CORT is finding that many business centers are starting to leverage furniture as a key element of their sales and marketing strategy. Depending on a center’s location, client demographics and local competition, using furniture as a competitive differentiator can make a lot of sense. Being able to “swap out” your furniture in a year or two for the latest trendy styles keeps your center fresh and vibrant to tenants wishing to create a hip, stylish impression on their clientele.
But there’s more to furniture as a strategy than meets the eye. Here are some areas to consider:
Creating a Profit Center: Many centers are able to turn furniture into a profit center, by allowing tenants to pre-select their rental furniture from a catalog and enjoy customized furnishings. The resulting markups can lead to a new and potentially lucrative revenue stream.
Operating Capital: According to Ryan Vener, Strategic Account Manager for CORT. “If a business center spends $60,000 dollars on furniture that would have cost $3,000 a month in rental, they have $57,000 less working capital available to them. If they invested that money in revenue generating assets or services at a rate of 10% return (typical estimate), they would save an additional $5,000 dollars in investment returns by renting,” he says.
The Expense of Disposal: When furniture gets old, it may get expensive to dispose of. Paula Newell, Vice President, Strategic Business Development for CORT, recalls a recent conversation with a manager during a bank merger who discovered that disposal of unwanted furniture was very costly – even when he gave it away.
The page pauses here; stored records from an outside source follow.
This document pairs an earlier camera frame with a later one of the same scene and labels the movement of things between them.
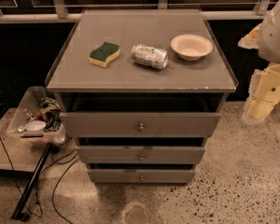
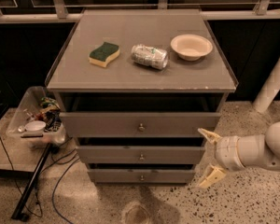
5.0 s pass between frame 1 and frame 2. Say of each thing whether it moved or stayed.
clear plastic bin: stayed
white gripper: moved
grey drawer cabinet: stayed
According to Newell, “They didn’t include disposal in the budget for the merger or the closing down of branches. The total project was budgeted at 5 million dollars. They figured out that the cost for disposing of their old unwanted furniture was over $100,000 dollars! He said he gave some of it away to charities but even that cost them $20,000 in deliveries and labor. The other $80,000 was used for disposal – trash dump. After they realized the additional costs associated with disposing of furniture, they began to add the costs to their budget,” she added.
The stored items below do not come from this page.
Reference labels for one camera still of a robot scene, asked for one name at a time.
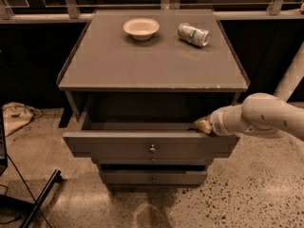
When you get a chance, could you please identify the crushed green white can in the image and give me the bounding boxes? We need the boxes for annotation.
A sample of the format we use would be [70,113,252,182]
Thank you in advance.
[178,23,210,48]

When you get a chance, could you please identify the white diagonal post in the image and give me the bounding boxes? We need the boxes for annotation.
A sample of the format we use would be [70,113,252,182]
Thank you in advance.
[274,47,304,102]

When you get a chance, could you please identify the grey bottom drawer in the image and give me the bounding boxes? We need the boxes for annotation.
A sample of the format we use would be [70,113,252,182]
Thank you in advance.
[100,170,207,185]

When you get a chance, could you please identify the black stand leg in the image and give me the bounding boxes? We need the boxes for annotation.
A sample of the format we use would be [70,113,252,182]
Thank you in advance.
[0,169,63,228]

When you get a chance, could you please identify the grey middle drawer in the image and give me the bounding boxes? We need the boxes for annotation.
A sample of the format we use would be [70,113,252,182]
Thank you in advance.
[91,157,215,166]

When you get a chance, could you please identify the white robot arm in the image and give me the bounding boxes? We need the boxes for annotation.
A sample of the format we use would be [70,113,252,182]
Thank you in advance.
[194,93,304,141]

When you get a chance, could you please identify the beige cloth bag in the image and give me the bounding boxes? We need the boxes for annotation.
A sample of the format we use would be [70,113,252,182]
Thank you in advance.
[2,102,43,136]

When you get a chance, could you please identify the grey drawer cabinet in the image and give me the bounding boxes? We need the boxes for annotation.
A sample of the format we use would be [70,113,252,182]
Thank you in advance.
[57,9,249,172]

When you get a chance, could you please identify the grey drawer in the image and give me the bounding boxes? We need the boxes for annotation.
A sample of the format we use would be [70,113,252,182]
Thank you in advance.
[64,112,238,161]
[91,157,215,166]
[100,170,207,185]

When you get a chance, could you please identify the black cable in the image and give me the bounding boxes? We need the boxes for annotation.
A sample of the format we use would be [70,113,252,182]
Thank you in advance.
[0,154,53,228]

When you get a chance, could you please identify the grey top drawer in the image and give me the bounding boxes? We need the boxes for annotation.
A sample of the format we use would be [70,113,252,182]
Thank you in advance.
[64,112,238,161]

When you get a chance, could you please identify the white paper bowl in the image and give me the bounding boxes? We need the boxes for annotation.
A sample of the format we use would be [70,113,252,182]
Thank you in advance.
[123,18,160,41]

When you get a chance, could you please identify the metal glass railing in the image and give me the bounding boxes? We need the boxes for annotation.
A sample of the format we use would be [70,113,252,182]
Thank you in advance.
[0,0,304,23]
CORT encourages start-up businesses to carefully evaluate the purchase of nonproductive assets.
“Consider renting instead,” says Ryan Vener. “By renting office furniture during their growth stage, businesses can reallocate capital into revenue producing area of their business. And from a future funding or IPO standpoint, renting also helps improve their balance sheet ratios and income statements. Instead of a large, depreciating asset on their books, they’ll have a deductible operating expense,” he says.
It’s important to note that rental is not the ideal model for everyone. There remain an abundance of centers whose owners and operators will always be more comfortable with a traditional purchase model. But the option of rental should not be overlooked. In the end, making financially sound, fiscally responsible decisions that are based on your needs, and don’t demand commitments that exceed the horizon you can see, will help determine whether renting or purchasing your furniture is the better solution.
Ryan Vener leaves us with one last parting thought, “Businesses need to embrace workplace solutions that will optimize all aspects of their business. The investment of capital into areas that produce cash flow and return on investment can be the difference between success and failure.”
Ultimately, the benefits may become apparent for centers willing to do the math and with the creativity to consider their furniture as more of a strategic asset than a depreciating investment.